┌────────

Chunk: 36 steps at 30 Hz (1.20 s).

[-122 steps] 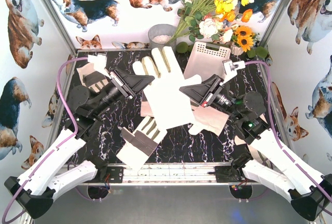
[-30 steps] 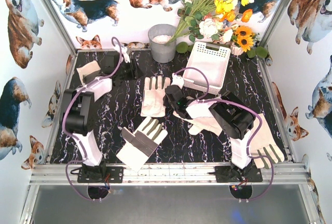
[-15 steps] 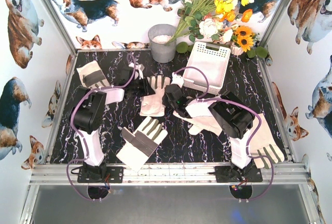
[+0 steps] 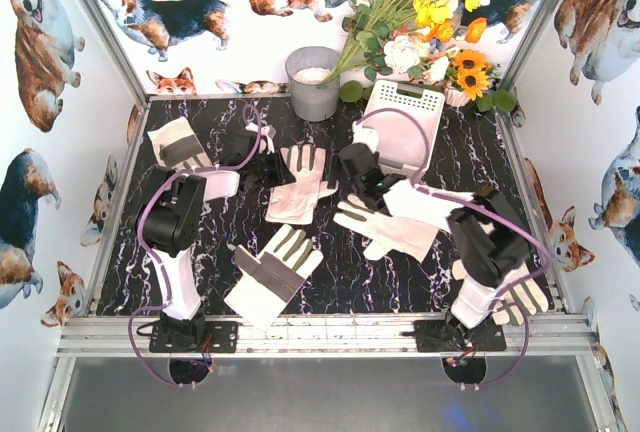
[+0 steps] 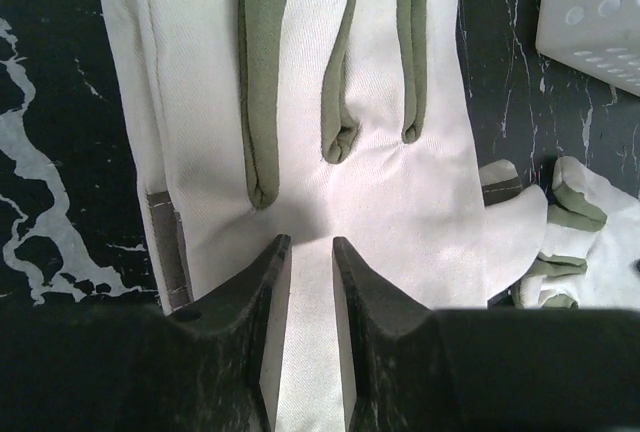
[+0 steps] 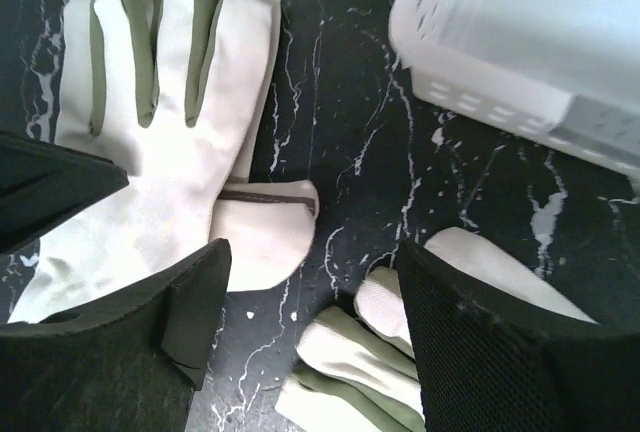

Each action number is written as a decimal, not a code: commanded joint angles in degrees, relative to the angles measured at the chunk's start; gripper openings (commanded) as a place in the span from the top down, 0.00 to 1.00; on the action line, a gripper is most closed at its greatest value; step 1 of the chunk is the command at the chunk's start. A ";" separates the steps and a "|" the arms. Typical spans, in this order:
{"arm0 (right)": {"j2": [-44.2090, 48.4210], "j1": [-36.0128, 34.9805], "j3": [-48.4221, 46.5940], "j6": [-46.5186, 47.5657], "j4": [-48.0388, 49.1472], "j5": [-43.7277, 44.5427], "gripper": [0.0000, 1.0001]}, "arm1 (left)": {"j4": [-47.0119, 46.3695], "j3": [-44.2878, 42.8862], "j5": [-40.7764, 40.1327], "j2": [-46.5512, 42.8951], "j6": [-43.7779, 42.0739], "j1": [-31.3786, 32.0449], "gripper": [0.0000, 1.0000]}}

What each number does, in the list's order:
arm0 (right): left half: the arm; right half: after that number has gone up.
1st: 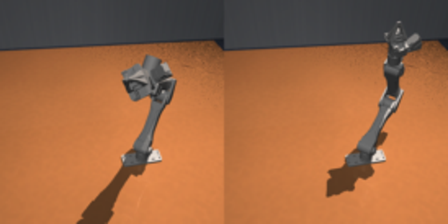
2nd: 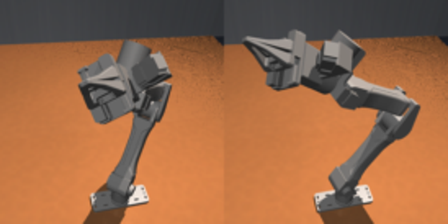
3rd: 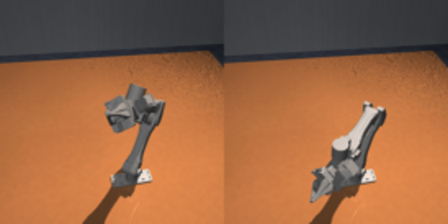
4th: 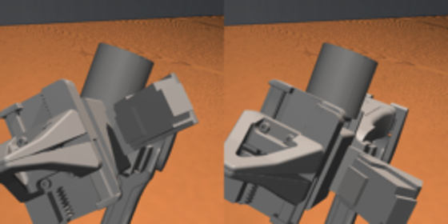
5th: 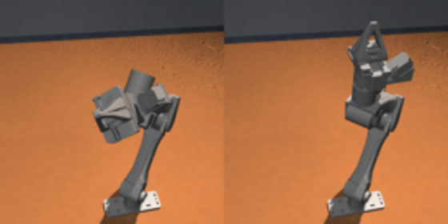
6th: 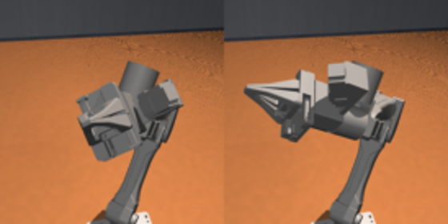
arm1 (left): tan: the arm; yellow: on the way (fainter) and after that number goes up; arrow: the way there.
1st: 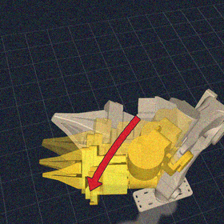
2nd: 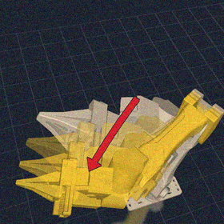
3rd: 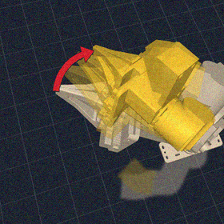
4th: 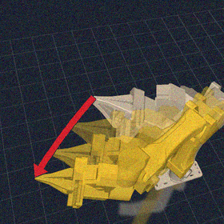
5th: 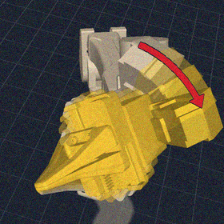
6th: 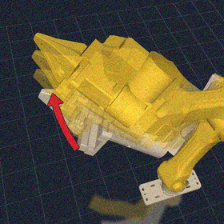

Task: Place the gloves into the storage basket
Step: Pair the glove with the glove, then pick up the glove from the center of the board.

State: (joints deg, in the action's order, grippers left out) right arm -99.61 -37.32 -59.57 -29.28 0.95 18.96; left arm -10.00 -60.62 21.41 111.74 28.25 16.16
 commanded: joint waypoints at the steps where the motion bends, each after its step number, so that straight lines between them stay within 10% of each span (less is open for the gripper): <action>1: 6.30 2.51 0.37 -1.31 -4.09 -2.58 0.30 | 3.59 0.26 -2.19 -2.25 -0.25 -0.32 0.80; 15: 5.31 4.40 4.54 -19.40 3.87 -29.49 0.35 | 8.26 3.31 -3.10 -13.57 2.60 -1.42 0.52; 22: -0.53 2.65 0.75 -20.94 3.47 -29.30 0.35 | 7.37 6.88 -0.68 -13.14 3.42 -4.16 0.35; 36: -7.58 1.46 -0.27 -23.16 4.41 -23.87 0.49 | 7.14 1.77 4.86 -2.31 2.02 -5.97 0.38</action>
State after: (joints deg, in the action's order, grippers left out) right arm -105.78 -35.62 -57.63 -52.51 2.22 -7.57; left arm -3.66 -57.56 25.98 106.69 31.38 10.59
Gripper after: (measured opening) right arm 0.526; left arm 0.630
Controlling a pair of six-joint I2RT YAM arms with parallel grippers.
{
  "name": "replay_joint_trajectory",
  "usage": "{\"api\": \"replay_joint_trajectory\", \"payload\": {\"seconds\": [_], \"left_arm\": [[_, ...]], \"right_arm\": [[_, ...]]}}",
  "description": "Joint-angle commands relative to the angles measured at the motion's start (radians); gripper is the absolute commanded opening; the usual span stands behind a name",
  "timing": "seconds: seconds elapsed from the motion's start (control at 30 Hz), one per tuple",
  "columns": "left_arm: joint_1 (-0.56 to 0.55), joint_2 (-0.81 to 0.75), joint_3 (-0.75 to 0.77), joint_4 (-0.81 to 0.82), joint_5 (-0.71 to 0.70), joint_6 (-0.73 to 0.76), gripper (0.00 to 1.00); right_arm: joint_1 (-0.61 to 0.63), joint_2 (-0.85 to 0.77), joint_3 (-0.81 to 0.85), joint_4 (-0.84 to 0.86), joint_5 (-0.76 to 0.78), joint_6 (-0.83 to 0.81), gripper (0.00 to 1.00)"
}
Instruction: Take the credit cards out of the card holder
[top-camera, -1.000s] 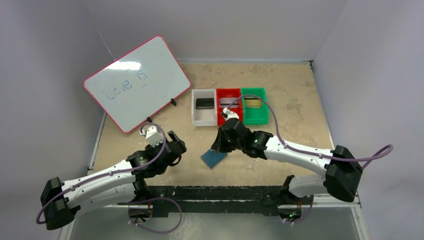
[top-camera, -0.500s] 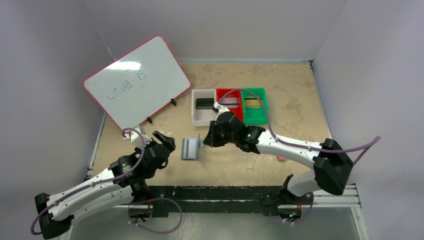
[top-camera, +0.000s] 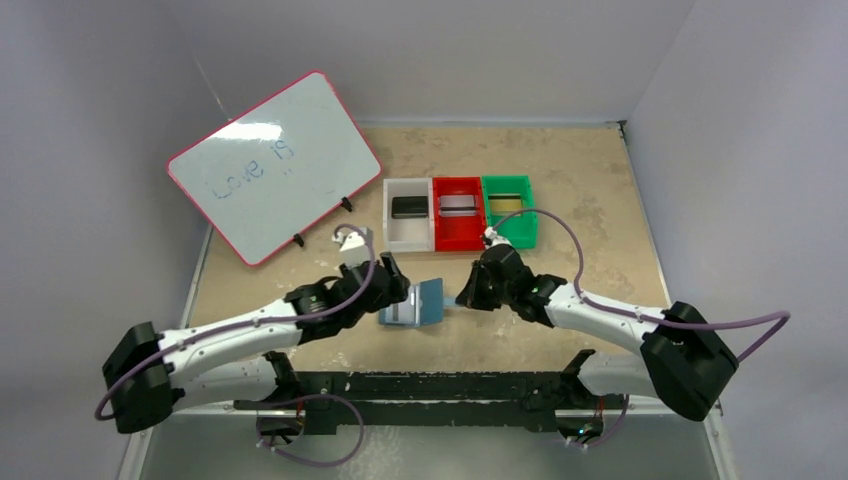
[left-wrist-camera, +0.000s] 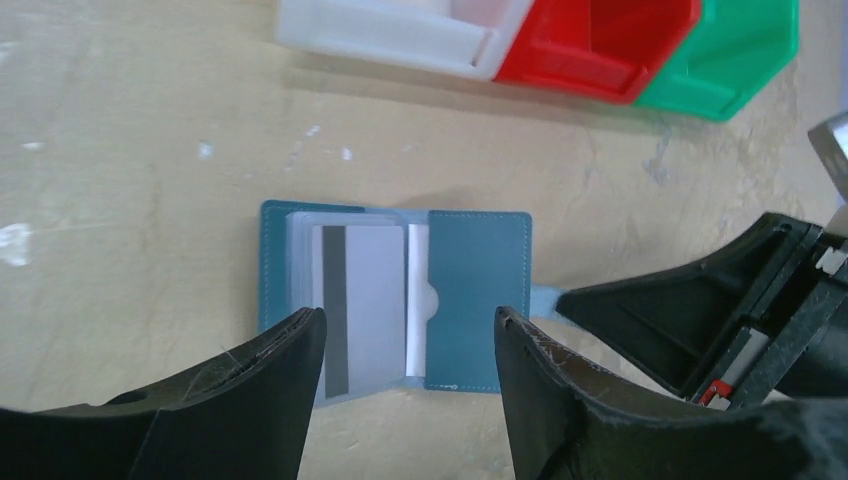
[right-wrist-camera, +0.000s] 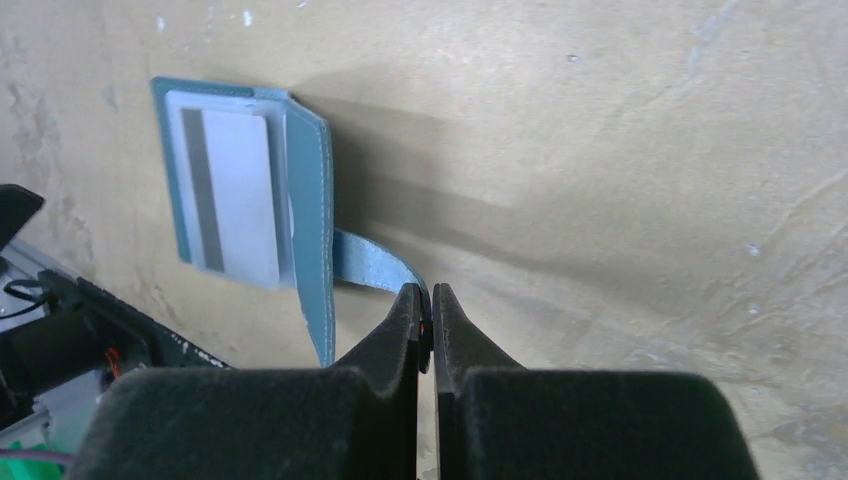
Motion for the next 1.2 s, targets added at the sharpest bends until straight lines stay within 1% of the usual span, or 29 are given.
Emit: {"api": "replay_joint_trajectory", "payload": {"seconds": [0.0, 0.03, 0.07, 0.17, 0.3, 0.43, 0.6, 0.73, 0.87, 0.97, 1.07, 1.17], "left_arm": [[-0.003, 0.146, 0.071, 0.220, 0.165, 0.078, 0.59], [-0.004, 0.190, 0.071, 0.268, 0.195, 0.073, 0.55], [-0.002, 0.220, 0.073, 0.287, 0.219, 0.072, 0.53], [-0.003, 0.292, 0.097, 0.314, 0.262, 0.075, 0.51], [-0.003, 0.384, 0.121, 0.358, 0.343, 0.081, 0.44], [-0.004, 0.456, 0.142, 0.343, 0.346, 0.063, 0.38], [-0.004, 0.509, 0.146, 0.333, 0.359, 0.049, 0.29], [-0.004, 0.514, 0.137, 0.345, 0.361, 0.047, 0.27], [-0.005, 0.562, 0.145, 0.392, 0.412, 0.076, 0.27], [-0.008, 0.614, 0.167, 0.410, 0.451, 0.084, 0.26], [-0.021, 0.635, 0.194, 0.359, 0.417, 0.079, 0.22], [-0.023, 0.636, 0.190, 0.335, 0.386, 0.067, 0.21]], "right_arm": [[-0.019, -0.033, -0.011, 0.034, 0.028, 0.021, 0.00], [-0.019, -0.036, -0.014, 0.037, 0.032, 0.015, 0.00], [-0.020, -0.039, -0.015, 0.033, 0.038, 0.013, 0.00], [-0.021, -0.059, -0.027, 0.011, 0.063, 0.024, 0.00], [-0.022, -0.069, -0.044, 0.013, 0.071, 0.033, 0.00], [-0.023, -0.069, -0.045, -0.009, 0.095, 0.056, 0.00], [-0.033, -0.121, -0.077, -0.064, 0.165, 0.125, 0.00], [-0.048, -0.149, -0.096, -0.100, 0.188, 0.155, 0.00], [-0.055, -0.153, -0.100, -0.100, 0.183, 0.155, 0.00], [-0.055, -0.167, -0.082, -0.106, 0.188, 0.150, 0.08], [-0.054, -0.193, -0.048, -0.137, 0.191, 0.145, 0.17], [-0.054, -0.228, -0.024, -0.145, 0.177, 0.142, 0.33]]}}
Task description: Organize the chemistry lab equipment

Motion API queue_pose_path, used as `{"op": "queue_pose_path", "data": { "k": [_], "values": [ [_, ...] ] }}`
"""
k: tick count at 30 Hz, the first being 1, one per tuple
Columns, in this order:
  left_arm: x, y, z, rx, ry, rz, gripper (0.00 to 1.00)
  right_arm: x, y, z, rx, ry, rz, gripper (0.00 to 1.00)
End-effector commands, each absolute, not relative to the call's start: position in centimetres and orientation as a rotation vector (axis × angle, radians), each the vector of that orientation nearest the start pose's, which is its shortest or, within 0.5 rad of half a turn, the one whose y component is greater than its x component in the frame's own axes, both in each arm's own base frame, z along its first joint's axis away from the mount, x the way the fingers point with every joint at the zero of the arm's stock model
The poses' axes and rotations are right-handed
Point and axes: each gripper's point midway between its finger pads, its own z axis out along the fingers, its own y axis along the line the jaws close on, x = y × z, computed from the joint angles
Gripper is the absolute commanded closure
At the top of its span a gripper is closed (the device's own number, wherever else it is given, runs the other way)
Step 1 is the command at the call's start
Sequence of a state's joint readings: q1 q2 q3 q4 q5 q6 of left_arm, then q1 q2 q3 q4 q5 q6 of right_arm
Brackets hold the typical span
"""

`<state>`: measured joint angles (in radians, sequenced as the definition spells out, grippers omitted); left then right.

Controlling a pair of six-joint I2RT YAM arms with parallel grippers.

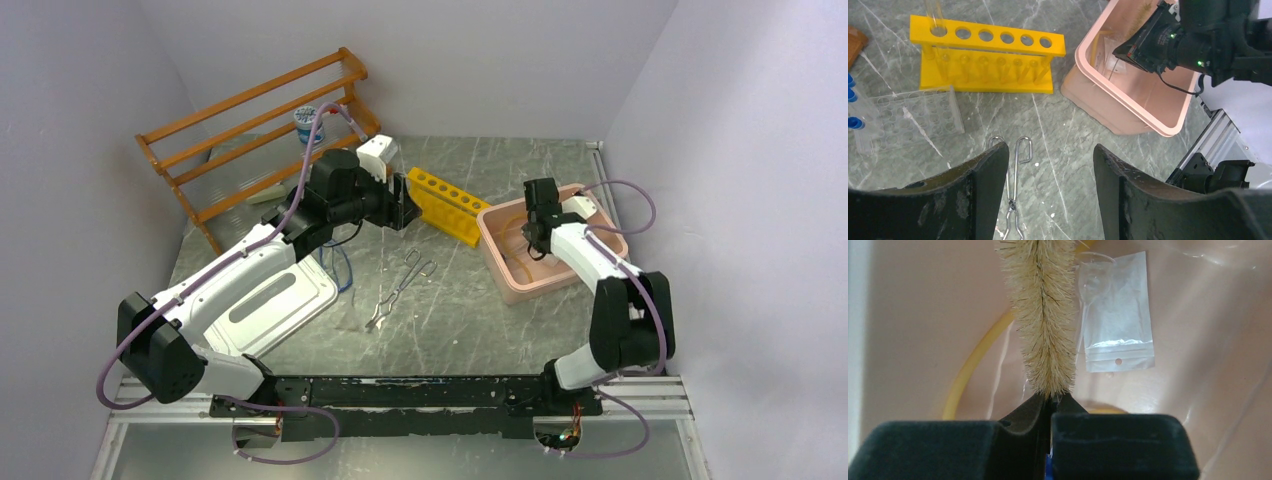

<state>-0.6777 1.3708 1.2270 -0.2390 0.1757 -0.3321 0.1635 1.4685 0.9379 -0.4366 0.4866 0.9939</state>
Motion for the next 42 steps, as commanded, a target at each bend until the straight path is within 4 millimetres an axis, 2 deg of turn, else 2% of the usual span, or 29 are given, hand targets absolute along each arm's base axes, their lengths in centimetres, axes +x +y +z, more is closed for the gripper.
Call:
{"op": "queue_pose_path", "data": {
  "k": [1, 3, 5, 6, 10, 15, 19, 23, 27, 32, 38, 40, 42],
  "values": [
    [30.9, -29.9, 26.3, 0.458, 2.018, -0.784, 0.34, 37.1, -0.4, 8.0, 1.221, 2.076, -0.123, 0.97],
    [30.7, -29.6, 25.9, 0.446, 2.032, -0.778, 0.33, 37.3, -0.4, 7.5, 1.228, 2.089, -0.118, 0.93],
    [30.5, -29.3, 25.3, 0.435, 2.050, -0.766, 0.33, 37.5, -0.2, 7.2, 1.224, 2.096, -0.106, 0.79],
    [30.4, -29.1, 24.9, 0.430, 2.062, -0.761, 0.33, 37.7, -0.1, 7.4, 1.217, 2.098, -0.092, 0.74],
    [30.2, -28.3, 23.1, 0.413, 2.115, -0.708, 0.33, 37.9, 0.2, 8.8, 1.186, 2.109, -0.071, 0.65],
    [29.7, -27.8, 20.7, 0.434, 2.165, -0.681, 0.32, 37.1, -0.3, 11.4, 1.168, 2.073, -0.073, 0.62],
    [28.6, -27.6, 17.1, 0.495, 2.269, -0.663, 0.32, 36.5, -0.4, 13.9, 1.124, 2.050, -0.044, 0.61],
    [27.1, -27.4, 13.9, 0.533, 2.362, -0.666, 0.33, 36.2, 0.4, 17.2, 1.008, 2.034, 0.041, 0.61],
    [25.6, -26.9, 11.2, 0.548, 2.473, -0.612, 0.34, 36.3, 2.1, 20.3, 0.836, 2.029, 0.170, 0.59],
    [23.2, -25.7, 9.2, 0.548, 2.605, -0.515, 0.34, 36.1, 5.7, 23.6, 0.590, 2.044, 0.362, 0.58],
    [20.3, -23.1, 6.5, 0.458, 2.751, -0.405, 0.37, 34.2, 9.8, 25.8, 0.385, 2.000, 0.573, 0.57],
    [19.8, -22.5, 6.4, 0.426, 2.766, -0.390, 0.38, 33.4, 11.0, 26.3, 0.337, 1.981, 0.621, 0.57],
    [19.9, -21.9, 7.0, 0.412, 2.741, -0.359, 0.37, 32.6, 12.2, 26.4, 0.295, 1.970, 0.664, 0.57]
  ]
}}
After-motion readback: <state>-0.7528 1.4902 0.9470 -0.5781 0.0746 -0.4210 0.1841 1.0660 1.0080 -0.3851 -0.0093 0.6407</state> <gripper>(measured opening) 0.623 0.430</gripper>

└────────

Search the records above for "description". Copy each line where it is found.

RESPONSE >>
  "description": "Joint-angle commands relative to the angles measured at the motion's start (radians); gripper is the absolute commanded opening; the usual span stands behind a name",
Task description: Organize the chemistry lab equipment

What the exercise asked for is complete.